In the age of big data, theoretical physicist and Associate Professor Gurinder “Mickey” Atwal recognized the need for data analysis whizzes in biology research as well as Silicon Valley. Hear more from him, and how he’s using his skills to advance cancer research, in episode 11 of Base Pairs, “Biology, behind the screens.”

BS: Okay okay. Hi guys, I’m Brian.

AA: And I’m Andrea.

BS: And this is one of those Base Pairs chat episodes that you are beginning to hear about. This is our third one, right?

AA: Yes, our third one, following up with Mickey Atwal, who we heard about in our biology behind the screens episode in August.

BS: I had a lot of fun with that one. In that very punny episode…

AA: Moving on.

BS: In that episode, we talked a lot about little known or little appreciated side of biology, which is quantitative biology. It’s super crazy important to biology, and it’s been that way for a long time. It played a big part in molecular biology, and these days it’s playing a big part because we have too much data and we need people to help us sift through the noise, see what’s important so we can keep experiments going.

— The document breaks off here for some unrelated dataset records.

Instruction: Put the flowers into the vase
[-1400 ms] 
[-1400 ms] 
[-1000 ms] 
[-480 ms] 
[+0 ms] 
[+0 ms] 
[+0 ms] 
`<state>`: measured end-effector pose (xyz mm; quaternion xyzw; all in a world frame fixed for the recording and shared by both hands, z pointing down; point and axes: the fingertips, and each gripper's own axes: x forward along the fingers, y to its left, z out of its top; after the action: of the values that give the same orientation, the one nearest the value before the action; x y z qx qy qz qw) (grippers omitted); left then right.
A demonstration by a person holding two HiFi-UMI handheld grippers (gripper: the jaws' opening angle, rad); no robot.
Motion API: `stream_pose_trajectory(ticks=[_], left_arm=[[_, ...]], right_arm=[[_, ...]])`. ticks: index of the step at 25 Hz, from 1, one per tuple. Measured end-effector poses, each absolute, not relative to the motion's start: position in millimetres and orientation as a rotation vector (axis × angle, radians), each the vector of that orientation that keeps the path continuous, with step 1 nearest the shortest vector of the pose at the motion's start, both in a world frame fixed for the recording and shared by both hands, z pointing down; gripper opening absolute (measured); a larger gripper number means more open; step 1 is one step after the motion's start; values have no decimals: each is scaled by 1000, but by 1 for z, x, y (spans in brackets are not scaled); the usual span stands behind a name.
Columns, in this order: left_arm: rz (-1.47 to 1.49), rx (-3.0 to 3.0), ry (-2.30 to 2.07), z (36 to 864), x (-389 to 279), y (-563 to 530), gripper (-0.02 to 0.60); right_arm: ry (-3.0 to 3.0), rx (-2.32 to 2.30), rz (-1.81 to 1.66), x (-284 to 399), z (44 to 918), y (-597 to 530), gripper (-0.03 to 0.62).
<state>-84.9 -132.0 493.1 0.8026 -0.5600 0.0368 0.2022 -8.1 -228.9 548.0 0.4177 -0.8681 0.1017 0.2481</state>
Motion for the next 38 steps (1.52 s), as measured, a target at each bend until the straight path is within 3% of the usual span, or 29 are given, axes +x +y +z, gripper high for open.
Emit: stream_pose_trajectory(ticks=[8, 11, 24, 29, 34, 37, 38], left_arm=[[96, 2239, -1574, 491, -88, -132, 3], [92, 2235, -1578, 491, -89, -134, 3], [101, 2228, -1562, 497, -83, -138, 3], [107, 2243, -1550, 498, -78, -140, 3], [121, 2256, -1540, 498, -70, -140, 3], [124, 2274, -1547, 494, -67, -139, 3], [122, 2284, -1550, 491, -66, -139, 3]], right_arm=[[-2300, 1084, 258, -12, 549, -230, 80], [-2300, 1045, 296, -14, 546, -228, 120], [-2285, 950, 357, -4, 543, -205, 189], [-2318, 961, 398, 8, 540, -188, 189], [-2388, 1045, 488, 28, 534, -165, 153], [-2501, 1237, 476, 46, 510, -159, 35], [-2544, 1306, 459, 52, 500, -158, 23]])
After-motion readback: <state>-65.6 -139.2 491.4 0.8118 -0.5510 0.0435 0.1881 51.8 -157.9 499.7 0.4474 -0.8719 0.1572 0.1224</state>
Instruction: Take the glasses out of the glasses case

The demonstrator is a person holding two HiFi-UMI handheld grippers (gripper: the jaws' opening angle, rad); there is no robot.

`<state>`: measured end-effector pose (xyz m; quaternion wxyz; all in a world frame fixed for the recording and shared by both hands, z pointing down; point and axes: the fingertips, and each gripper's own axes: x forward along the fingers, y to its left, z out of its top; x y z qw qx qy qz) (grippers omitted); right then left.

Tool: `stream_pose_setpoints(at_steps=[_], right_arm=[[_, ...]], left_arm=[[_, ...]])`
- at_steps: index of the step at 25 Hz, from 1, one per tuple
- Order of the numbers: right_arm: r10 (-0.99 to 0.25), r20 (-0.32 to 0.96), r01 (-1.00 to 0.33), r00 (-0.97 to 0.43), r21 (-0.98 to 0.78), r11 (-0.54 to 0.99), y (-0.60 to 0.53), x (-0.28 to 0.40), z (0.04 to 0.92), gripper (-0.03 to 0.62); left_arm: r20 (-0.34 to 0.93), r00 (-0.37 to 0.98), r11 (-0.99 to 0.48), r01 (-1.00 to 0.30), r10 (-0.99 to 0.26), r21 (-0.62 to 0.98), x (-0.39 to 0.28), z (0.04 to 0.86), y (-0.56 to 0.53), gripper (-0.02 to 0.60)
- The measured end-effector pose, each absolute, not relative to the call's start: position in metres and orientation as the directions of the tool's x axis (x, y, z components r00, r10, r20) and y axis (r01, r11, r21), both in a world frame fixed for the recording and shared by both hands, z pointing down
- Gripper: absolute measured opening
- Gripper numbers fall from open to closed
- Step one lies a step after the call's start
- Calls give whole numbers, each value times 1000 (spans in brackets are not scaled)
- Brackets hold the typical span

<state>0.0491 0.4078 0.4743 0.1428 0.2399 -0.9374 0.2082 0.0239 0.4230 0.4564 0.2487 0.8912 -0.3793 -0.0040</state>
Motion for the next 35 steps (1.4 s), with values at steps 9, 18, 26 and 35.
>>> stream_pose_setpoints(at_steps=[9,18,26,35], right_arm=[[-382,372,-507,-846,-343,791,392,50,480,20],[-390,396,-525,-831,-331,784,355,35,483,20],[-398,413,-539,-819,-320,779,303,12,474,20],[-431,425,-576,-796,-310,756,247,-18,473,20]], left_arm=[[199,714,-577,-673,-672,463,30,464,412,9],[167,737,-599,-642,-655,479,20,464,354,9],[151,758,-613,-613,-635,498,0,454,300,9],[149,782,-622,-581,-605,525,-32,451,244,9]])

AA: Yeah, too much data for humans to go through, manually at least.

BS: Yeah absolutely. What’s cool about all of that is that the folks who do that kind of work, they don’t do biology in the sense we’re used to. They’re not behind a microscope. I talked to Mickey a little bit about that.

When was the last time you actually needed to look through a microscope?

MA: Oh, it’s been a long time. Probably I would say a good 20 years ago.

BS: Was that when you were still a student?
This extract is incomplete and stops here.